**INSTRUCTIONS TO FOLLOW**:
Retype all of the data exactly as given.

:: PROVIDED DATA ::

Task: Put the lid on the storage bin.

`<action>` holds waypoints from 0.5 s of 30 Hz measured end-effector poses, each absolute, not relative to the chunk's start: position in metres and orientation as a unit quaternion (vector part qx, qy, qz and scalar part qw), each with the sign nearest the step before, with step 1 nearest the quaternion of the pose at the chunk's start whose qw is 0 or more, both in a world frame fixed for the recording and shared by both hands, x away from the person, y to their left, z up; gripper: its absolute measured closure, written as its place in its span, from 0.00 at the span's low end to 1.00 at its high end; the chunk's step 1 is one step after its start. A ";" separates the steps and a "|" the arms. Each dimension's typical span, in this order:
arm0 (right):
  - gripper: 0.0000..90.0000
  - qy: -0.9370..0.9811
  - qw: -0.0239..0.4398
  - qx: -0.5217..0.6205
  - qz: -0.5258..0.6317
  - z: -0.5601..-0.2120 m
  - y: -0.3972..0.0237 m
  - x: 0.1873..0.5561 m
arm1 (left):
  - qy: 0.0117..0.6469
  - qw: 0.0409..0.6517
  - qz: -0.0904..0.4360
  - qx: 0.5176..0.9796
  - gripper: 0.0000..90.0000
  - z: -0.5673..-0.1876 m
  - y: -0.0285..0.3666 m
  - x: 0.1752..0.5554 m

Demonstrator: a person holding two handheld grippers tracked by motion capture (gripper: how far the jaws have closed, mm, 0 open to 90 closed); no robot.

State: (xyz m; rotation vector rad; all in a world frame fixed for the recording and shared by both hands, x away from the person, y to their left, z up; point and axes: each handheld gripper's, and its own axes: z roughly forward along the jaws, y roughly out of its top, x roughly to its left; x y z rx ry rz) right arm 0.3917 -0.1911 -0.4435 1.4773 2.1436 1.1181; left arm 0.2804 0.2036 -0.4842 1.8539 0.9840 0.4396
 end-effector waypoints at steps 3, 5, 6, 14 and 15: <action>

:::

**ANSWER TO THE PROBLEM**:
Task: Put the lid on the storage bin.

`<action>` holds waypoints from 0.5 s of 30 Hz measured end-effector poses, each absolute, not relative to the chunk's start: position in metres and orientation as a unit quaternion (vector part qx, qy, qz and scalar part qw), each with the sign nearest the step before, with step 1 nearest the quaternion of the pose at the chunk's start whose qw is 0 or more, both in a world frame fixed for the recording and shared by both hands, x away from the person, y to their left, z up; gripper: its absolute measured closure, written as its place in its span, from 0.00 at the span's low end to 1.00 at its high end; the chunk's step 1 is one step after its start. A ";" separates the steps and a "|" the arms. Each dimension's typical span, in this order:
arm0 (right):
  - gripper: 0.0000..90.0000
  - qy: -0.9370..0.9811
  - qw: -0.0239..0.4398
  - qx: -0.5217..0.6205
  - qz: -0.5258..0.6317
  - z: -0.5601..-0.2120 m
  - y: -0.3972..0.0237 m
  - x: 0.1873..0.5561 m
arm1 (left):
  - qy: 0.0117..0.6469
  - qw: 0.0409..0.6517
  - qz: -0.0904..0.4360
  - qx: 0.5176..0.9796
  - gripper: 0.0000..90.0000
  - z: -0.5673..-0.1876 m
  - y: -0.0285..0.3666 m
  - x: 0.1752..0.5554 m

Demonstrator: a person holding two handheld grippers tracked by motion capture (gripper: how far the jaws have closed, mm, 0 open to 90 closed); no robot.

State: (xyz m; rotation vector rad; all in a world frame fixed for the recording and shared by both hands, x away from the person, y to their left, z up; point and axes: each handheld gripper's, and its own axes: z roughly forward along the jaws, y roughly out of its top, x roughly to its left; x y z rx ry rz) right arm 0.3917 -0.1911 -0.4435 1.4773 2.1436 1.1181; left arm 0.2804 0.2036 -0.4842 1.8539 0.9840 0.4396
 end-effector waypoints at steps 3, 5, 6, 14 and 15: <action>

A complete answer has now been given to the exercise.